Gardenia vs White Sand
Both from Benjamin Moore's palette. Hue-wise, Gardenia belongs to the beige family and White Sand to the beige-white family. Gardenia (LRV 85) reflects noticeably more light than White Sand (LRV 67), a difference of 18 points that becomes especially apparent in rooms with limited natural light. Both lean red, so they'll behave similarly in mixed or changing light conditions. With a ΔE of 10.3, the contrast is hard to miss. These aren't variations on a theme — they're two different answers to the same question. Below you'll find 1 real-room photo comparison where both colors appear side by side, plus 5 simulated room previews.
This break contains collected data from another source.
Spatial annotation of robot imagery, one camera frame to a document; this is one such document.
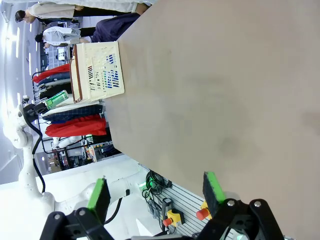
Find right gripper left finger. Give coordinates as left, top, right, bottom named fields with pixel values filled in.
left=39, top=176, right=112, bottom=240

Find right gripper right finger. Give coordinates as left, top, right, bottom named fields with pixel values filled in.
left=197, top=171, right=286, bottom=240

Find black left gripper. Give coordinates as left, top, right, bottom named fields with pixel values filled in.
left=23, top=102, right=50, bottom=118

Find dark green drink can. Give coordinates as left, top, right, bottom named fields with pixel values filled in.
left=44, top=90, right=69, bottom=110

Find blue drink can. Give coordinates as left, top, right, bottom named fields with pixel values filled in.
left=104, top=53, right=120, bottom=89

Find white robot base platform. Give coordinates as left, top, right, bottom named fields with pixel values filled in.
left=0, top=153, right=151, bottom=240

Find cream basket with brown rim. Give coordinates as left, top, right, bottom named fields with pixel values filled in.
left=69, top=41, right=126, bottom=104

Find person left hand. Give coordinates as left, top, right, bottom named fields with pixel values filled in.
left=134, top=3, right=151, bottom=15

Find yellow emergency stop box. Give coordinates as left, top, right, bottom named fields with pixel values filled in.
left=196, top=199, right=213, bottom=221
left=162, top=209, right=186, bottom=228

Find grey slotted panel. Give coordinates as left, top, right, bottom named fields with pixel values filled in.
left=137, top=162, right=208, bottom=240

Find navy plaid garment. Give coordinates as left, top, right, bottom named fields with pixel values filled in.
left=41, top=104, right=104, bottom=123

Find small red garment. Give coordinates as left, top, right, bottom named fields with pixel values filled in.
left=32, top=63, right=71, bottom=84

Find large red jacket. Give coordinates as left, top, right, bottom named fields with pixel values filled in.
left=45, top=114, right=108, bottom=138

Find black handheld controller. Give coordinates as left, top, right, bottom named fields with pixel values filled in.
left=161, top=197, right=174, bottom=213

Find person in white shirt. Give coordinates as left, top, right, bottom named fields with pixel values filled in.
left=34, top=26, right=97, bottom=50

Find person in beige top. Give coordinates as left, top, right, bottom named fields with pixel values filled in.
left=14, top=2, right=137, bottom=26

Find black clothes rack frame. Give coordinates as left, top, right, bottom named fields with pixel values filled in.
left=31, top=71, right=61, bottom=156

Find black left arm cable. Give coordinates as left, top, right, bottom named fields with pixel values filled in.
left=23, top=114, right=47, bottom=195

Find black cable bundle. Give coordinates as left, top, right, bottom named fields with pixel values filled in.
left=141, top=169, right=173, bottom=221
Gardenia vs White Sand in Real Spaces
1 real room side by side. Seeing Gardenia and White Sand in actual rooms makes the difference concrete; browse the spaces below to get a feel for how each color lives on a wall.
Living Room
In a living room, color works across both daylight and evening light — the same wall can read very differently at noon and at 8pm. The LRV gap is large enough that Gardenia will make the room feel meaningfully brighter than White Sand would.
Color Details
Gardenia vs White Sand Simulated Comparison
5 simulated room previews — drag the slider on each to see Gardenia on one side and White Sand on the other.
Digital color is approximate. These simulations are generated from the manufacturer's hex values and overlaid on grayscale room photos — your screen's calibration, brightness, and viewing angle all affect how they render. Before committing to either color, test physical samples in your own space under the light you actually live with.
More Gardenia comparisons
See how Gardenia stacks up against other well-photographed colors across different brands and tones.